Using the supplied sample XML and XSL

To produce an HTML document using the Ant build tool, run your ‘runAnt.bat’ batch script from the bundle download directory using the command, ‘runAnt -build’.

Code:
C:\tools\xmlpublish>runAnt.cmd -build

Successful Output
Code:
C:\tools\xmlpublish>
==========================================================
Running Ant.
==========================================================
Unable to locate tools.jar. Expected to find it in C:\progra~1\java\j2re1.4.2_12\lib\tools.jar
Buildfile: build.xml

clean:
     [echo] build.dir = ./build
   [delete] Deleting directory C:\tools\xmlpublish\build
     [echo]  publish.target.dir = ./complete
   [delete] Deleting directory C:\tools\xmlpublish\complete

init:
     [echo] start time = November 23 2006
     [echo]  build.dir = ./build
    [mkdir] Created dir: C:\tools\xmlpublish\build
     [echo]  publish.target.dir = ./complete
    [mkdir] Created dir: C:\tools\xmlpublish\complete

generate:
     [echo] generate.debug:0
     [echo] start.touch.time:23/Nov/2006 10:35 PM
     [xslt] Processing C:\tools\xmlpublish\src\xml\article.xml to C:\tools\xmlpublish\build\xmlpublish.htm
     [xslt] Loading stylesheet C:\tools\xmlpublish\src\xsl\articleHtml.xsl

copyfiles:
     [copy] Copying 15 files to C:\tools\xmlpublish\complete

copyimages:
     [copy] Copying 4 files to C:\tools\xmlpublish\complete

BUILD SUCCESSFUL
Total time: 1 second

Wow, all of this done in 1 second. I challenge anyone to try and type just the output above in one second. It makes this process very easy to repeat and test often. I’ve probably run this process at least 50 times whilst writing this article.

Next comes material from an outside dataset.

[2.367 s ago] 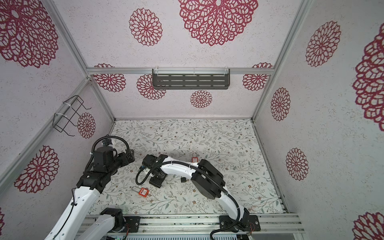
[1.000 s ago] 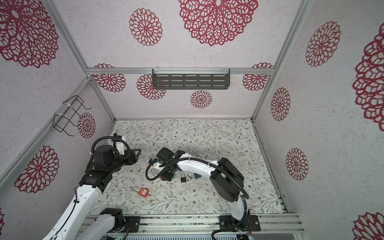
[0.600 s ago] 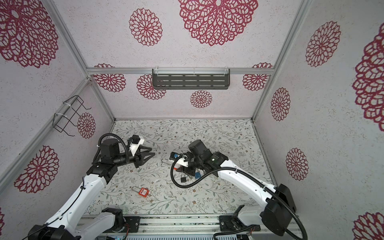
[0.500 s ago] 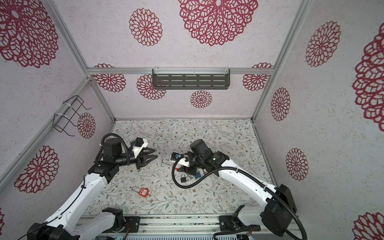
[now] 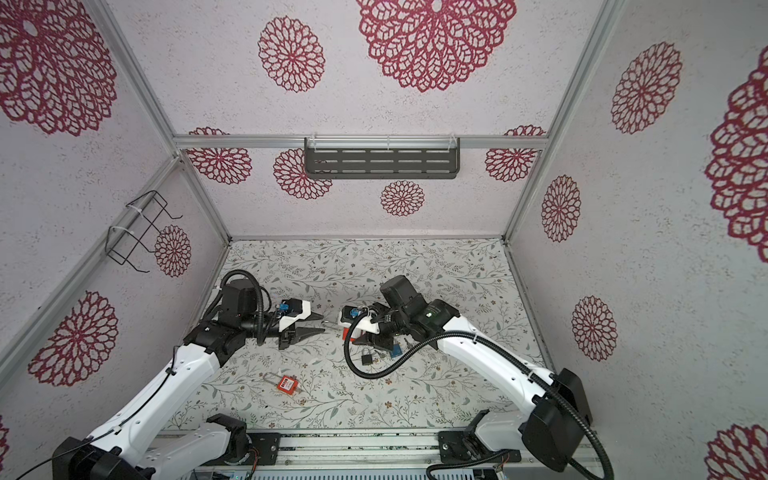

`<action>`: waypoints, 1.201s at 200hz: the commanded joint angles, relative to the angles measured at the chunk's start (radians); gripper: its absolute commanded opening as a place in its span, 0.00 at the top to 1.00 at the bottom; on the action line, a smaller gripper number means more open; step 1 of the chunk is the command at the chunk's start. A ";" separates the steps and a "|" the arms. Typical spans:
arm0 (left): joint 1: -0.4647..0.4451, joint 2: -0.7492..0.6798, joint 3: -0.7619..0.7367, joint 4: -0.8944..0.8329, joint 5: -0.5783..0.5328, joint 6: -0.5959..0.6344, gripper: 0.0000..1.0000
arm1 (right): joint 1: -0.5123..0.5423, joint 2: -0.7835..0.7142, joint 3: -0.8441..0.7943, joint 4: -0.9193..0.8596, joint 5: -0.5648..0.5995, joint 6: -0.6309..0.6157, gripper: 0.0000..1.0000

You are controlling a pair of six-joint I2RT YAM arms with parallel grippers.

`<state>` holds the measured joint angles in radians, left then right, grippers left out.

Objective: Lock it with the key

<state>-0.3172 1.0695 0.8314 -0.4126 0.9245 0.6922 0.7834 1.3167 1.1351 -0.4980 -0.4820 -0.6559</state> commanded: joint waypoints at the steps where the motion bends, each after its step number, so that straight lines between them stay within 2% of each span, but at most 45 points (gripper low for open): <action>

If the process is successful, go to the ‘complete’ sub-directory and double-click on the ‘xmlPublishing.htm’ file. Your browser should open, displaying your spanking brand-new generated copy of this article.

If the process fails, and it shouldn’t if you are using the sample, the output screen will also give details of the cause of the error.

Unsuccessful Output
Code:
C:\tools\xmlpublish>
==========================================================
Running Ant.
==========================================================
Unable to locate tools.jar. Expected to find it in C:\progra~1\java\j2re1.4.2_12\lib\tools.jar
Buildfile: build.xml

clean:
     [echo] build.dir = ./build
   [delete] Deleting directory C:\tools\xmlpublish\build
     [echo]  publish.target.dir = ./complete
   [delete] Deleting directory C:\tools\xmlpublish\complete

init:
     [echo] start time = November 23 2006
     [echo]  build.dir = ./build
    [mkdir] Created dir: C:\tools\xmlpublish\build
     [echo]  publish.target.dir = ./complete
    [mkdir] Created dir: C:\tools\xmlpublish\complete

generate:
     [echo] generate.debug:0
     [echo] start.touch.time:23/Nov/2006 10:35 PM
     [xslt] Processing C:\tools\xmlpublish\src\xml\article.xml to C:\tools\xmlpublish\build\xmlpublish.htm
     [xslt] Loading stylesheet C:\tools\xmlpublish\src\xsl\articleHtml.xsl
     [xslt] C:\tools\xmlpublish\src\xsl\articleHtml.xsl:304:47: Fatal Error! Could not find template named: buildImage
     [xslt] : Fatal Error! Fatal error during transformation Cause: Fatal error
during transformation
     [xslt] Failed to process C:\tools\xmlpublish\src\xml\article.xml

BUILD FAILED
C:\tools\xmlpublish\build.xml:92: Fatal error
during transformation

Total time: 0 seconds

In the output above, I had made an error in naming my XSL template that was being referred to on line 304, column 47 in articleHtml.xsl. This built-in level of error reporting and debug information is one of the reasons I decided to use Ant 1.6.5 as the XSLT processor.
You should be able to see the generated HTML file for this article in a directory called ‘complete’. Open the ‘xmlpublish.htm’ file in your browser and you should see this very article. To get an explanation of the XML dialect created and used for this article go to Section 4, otherwise head straight to Section 5.
Section 4: Now for the explanation …
I decided to supply ‘real world’ examples of the Ant build script, XML and XSL files. Whilst they do not embody every possible best practice, they are fully ‘working’ examples that can also be used as a reference. As opposed to really simple examples that don’t really tell you anything that is not obvious.
How many times have you asked for an example that was a complete solution as opposed to code snippets ?
If you are not familiar with XML or XSL, see the references and definitions sections of this article. The next 2 sub sections explain the structure of the XML for the article and the XSL code.
The sample XML file contains a completely made up XML dialect (XML tag set) to describe the article in a way that is intuitive for me. Hopefully, it will be as intuitive for you. If it’s not, change it and make sure you reflect the changes in the XSL file.
XML dialect basic principles
    I have applied some personal preferences and principles for creating the XML dialect. Explaining them may help to understand the XML dialect and the XSL code for this article.
  1. XML structure=Document structure

    The XML document structure, order, position of elements should be the same in the transformed document. This just makes it easy to edit the XML document in a text editor, makes it easy to have a good idea of the resulting document structure and helps with debugging XSL errors. But that doesn’t stop you from changing it in the transforming XSL, it just means less XSL code.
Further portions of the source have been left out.